The name of the album and song was inspired by the popular attire of metalheads in the early 1980s, defined by either denim jeans and jackets or a leather biker jacket (often worn with a denim cut-off waistcoat). The song is seen as a tribute from the band to their fans while describing the history of the sub-culture and the rise of the new wave of British heavy metal (NWOBHM).

==Reception==

The album peaked at #9 in the UK Albums Chart.

The album is regarded as a classic in the band's discography, and has been received positively by critics and fans.
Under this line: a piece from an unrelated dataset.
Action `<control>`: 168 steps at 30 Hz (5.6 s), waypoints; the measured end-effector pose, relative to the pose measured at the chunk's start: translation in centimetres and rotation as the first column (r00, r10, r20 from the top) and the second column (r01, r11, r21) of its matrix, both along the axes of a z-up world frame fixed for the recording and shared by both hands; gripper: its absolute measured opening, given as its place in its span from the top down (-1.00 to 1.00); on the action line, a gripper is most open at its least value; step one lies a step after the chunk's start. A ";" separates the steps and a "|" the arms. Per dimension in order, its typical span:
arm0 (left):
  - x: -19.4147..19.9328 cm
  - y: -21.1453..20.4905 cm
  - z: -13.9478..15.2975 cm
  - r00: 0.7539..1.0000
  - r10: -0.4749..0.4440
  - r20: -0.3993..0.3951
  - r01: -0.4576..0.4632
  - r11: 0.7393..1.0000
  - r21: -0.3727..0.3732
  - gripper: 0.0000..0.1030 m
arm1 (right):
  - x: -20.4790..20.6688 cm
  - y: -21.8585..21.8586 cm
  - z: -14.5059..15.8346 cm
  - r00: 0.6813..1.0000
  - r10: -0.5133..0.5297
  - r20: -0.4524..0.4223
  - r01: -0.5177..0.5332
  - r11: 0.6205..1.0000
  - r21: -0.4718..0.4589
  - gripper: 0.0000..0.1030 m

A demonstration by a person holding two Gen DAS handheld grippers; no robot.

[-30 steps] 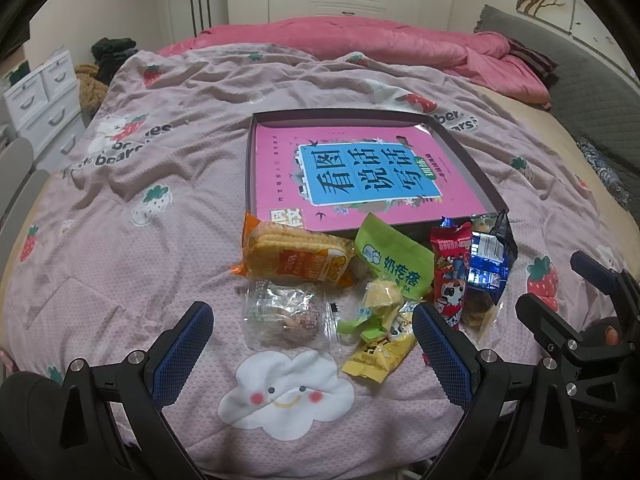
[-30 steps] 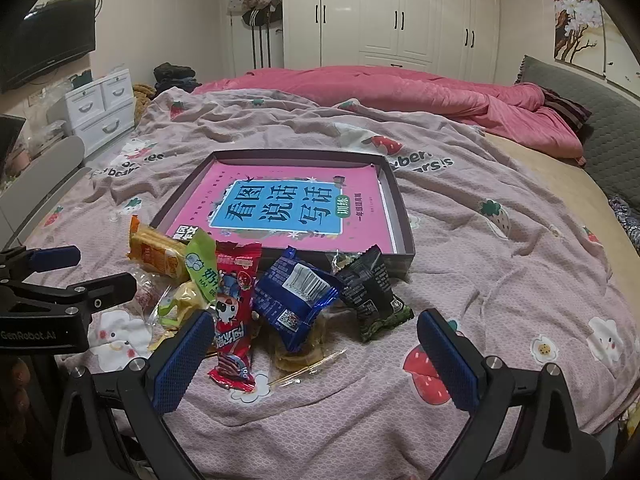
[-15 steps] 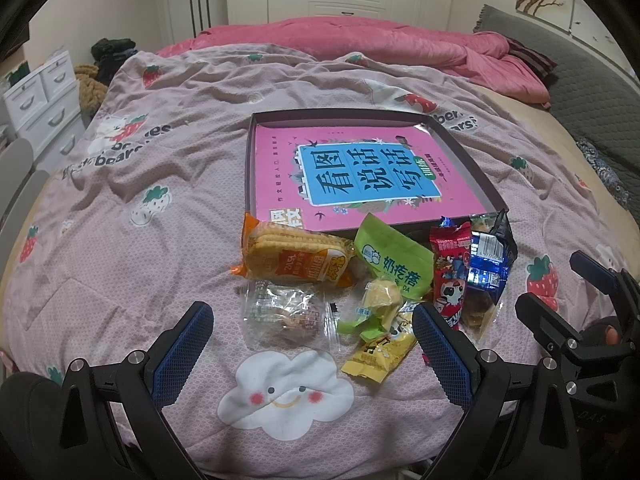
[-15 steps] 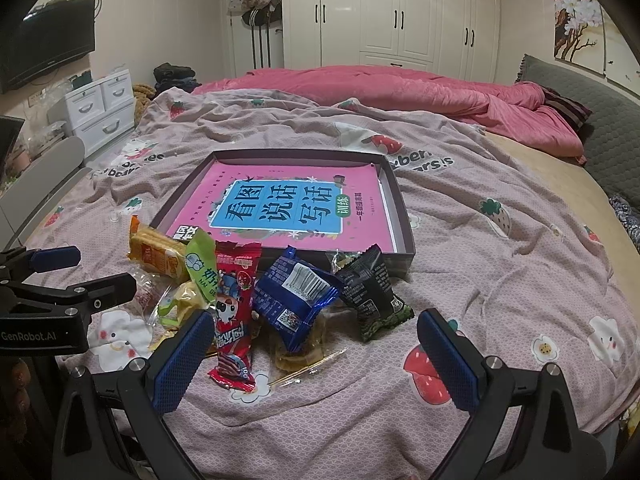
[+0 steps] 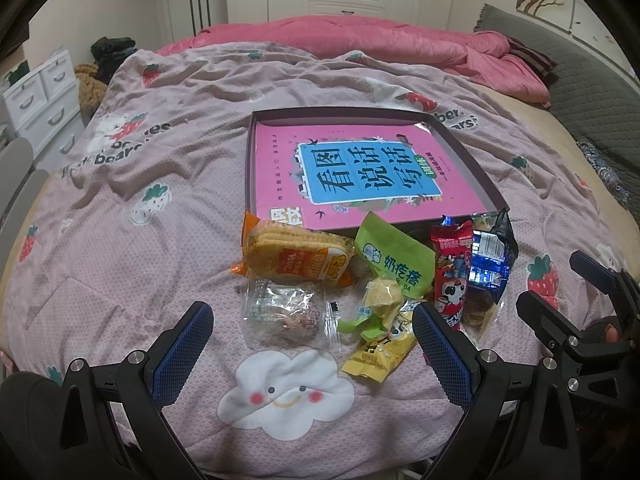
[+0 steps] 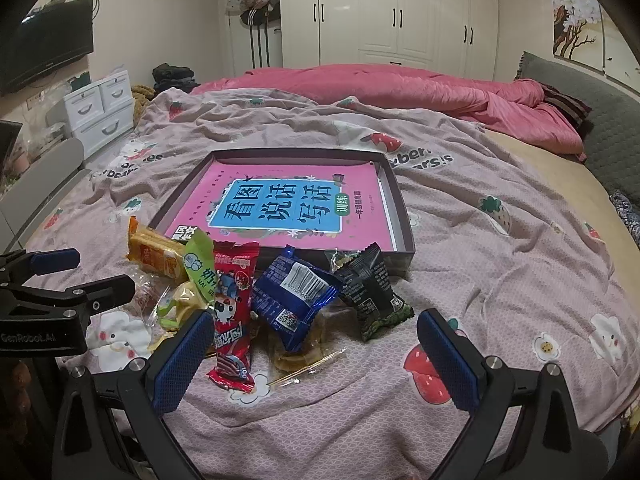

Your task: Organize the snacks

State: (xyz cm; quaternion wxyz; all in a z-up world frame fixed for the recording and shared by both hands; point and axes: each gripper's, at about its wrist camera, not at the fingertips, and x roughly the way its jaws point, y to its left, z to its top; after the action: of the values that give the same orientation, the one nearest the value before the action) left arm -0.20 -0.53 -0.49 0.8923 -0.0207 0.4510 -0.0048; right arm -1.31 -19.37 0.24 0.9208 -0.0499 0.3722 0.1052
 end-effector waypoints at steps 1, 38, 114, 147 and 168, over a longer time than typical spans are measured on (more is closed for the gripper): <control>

Eduardo Rivadavia of AllMusic called the opening track "Princess of the Night" an "infectiously anthemic opening statement", whilst praising the title track for also being an "unqualified classic". He considered "Out of Control" and "Rough and Ready" to be strong tracks, whilst regarding "Fire in the Sky", "Midnight Rider", and "And The Bands Played On" as "spectacular". Canadian journalist Martin Popoff had mixed feelings about Denim and Leather, which he considered "Saxon's stadium rock album... boppier and sillier than Wheels of Steel, but still catchy", denouncing "the band's progressively feeble song skills while gaining points for conviction."

Professional ratings
Review scores
| Source | Rating |
| AllMusic | Star Half star |
| Collector's Guide to Heavy Metal | 7/10 |
| Record Mirror | Star |
| Smash Hits | 4/10 |

==Track listing==

- Bonus tracks 12–18 recorded live on the Denim and Leather Tour, 1981.

Side one
| No. | Title | Length |
|---|---|---|
| 1. | "Princess of the Night" | 4:01 |
| 2. | "Never Surrender" | 3:15 |
| 3. | "Out of Control" | 4:07 |
| 4. | "Rough and Ready" | 4:51 |
| 5. | "Play It Loud" | 4:11 |

Side two
| No. | Title | Length |
|---|---|---|
| 6. | "And the Bands Played On" | 2:48 |
| 7. | "Midnight Rider" | 5:45 |
| 8. | "Fire in the Sky" | 3:37 |
| 9. | "Denim and Leather" | 5:25 |

2009 remaster bonus tracks
| No. | Title | Length |
|---|---|---|
| 10. | "20,000 Ft." (remix; b-side Never Surrender) | 4:07 |
| 11. | "Bap Shoo Ap" (live at Castle Donington 1980; b-side Never Surrender) | 6:41 |
| 12. | "Intro/And the Bands Played On" (live) | 4:34 |
| 13. | "Princess of the Night" (live at the Rainbow Theatre London, 16th Dec 1981) | 4:17 |
| 14. | "Midnight Rider" (live at Hammersmith 25th Oct 1981) | 5:40 |
| 15. | "Never Surrender" (live at Hammersmith 25th Oct 1981) | 3:58 |
| 16. | "Fire in the Sky" (live at Hammersmith 25th Oct 1981) | 2:41 |
| 17. | "Machine Gun" (live at Hammersmith 25th Oct 1981) | 2:44 |
| 18. | "Play It Loud" (live at Wolverhampton 17th Dec 1981) | 5:25 |

==Personnel==
- Biff Byford – vocals
- Paul Quinn – guitars
- Graham Oliver – guitars
- Steve Dawson – bass
- Pete Gill – drums
- Gordon Bryan – backing vocals on "Denim and Leather"

- Production
- Nigel Thomas – production
- Andy Lyden – engineering
- Aquarius Studios, Geneva – recording location
- Polar Studios, Stockholm – additional recording location, mixing location
- Blechner Poxon – manager

==Charts==

| Chart (1981-82) | Peak position |
|---|---|
| Dutch Albums (Album Top 100) | 39 |
| French Albums (SNEP) | 19 |
| German Albums (Offizielle Top 100) | 37 |
| Swedish Albums (Sverigetopplistan) | 21 |
| UK Albums (Official Charts) | 9 |

| Chart (2018) | Peak position |
|---|---|
| UK Rock & Metal Albums (Official Charts) | 36 |

| Chart (2021) | Peak position |
|---|---|
| Scottish Albums (Official Charts) | 85 |

==Sales and certifications==

| Region | Certification | Certified units/sales |
| United Kingdom (BPI) | Silver | 60,000^{^} |
| Yugoslavia | — | 9,451 |
^{^} Shipments figures based on certification alone.